**Brief:**
Each line of the data below that contains "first" must be copied.

[Start of Attachment]

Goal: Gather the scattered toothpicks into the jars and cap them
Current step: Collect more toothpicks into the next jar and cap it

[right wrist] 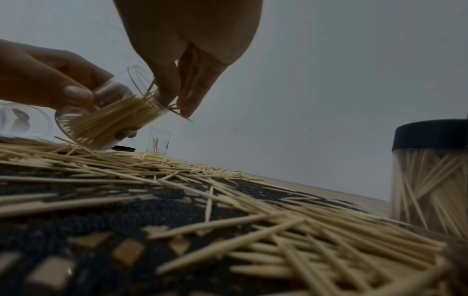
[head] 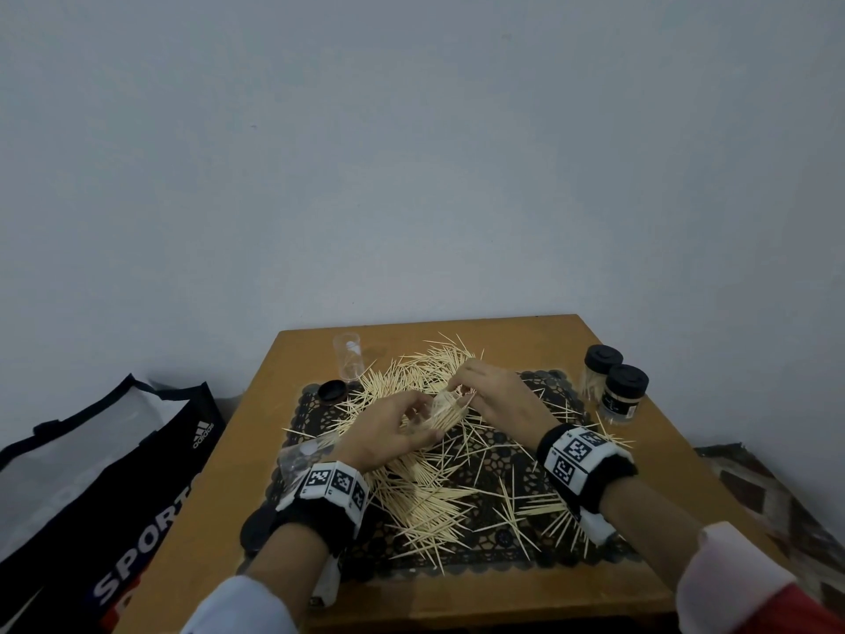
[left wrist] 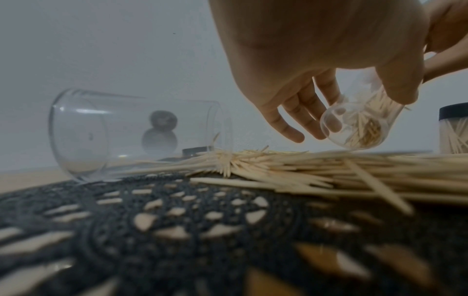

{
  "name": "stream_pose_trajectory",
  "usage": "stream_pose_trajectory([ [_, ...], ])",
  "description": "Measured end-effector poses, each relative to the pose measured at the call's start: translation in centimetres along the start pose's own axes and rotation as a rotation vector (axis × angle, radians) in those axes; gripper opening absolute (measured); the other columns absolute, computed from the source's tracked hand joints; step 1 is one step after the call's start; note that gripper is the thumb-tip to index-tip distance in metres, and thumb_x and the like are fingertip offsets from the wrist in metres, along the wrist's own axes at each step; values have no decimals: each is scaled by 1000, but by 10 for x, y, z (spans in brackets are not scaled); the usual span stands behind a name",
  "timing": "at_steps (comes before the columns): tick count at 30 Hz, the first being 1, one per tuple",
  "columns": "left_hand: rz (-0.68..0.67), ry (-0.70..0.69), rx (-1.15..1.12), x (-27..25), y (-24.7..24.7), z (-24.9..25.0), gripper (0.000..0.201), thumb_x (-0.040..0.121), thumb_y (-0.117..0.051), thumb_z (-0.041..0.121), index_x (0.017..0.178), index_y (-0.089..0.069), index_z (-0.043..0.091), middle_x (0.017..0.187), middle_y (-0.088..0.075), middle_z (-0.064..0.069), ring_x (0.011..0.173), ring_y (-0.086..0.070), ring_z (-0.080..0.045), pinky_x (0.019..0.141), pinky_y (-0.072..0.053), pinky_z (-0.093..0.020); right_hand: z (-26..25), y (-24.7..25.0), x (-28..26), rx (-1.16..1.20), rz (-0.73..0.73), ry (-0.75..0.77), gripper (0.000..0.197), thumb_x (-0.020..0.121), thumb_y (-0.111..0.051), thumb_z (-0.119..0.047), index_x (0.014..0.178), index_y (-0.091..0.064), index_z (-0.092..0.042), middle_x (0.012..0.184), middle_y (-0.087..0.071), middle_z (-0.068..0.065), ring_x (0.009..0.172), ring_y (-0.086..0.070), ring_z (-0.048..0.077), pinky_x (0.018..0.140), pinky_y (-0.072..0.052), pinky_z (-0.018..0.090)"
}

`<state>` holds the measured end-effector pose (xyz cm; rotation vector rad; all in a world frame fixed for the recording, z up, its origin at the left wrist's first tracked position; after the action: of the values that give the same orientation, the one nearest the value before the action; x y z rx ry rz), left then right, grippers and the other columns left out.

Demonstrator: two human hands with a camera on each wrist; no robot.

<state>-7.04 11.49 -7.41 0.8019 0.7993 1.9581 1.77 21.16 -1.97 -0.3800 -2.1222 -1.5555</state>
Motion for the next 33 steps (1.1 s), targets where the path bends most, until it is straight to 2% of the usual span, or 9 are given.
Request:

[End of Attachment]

**Response area:**
  "timing": "at_steps (comes before the columns): tick count at 30 Hz, the first being 1, one per tuple",
`<state>` holds the measured end-effector pose (xyz cm; rotation vector rad; all in a world frame fixed for the recording, z up, its origin at the left wrist's first tracked position; after the action: of the values that give the same orientation, the one nearest the value before the action; x y z rx ry rz), left then right, grippers and the other columns left out.

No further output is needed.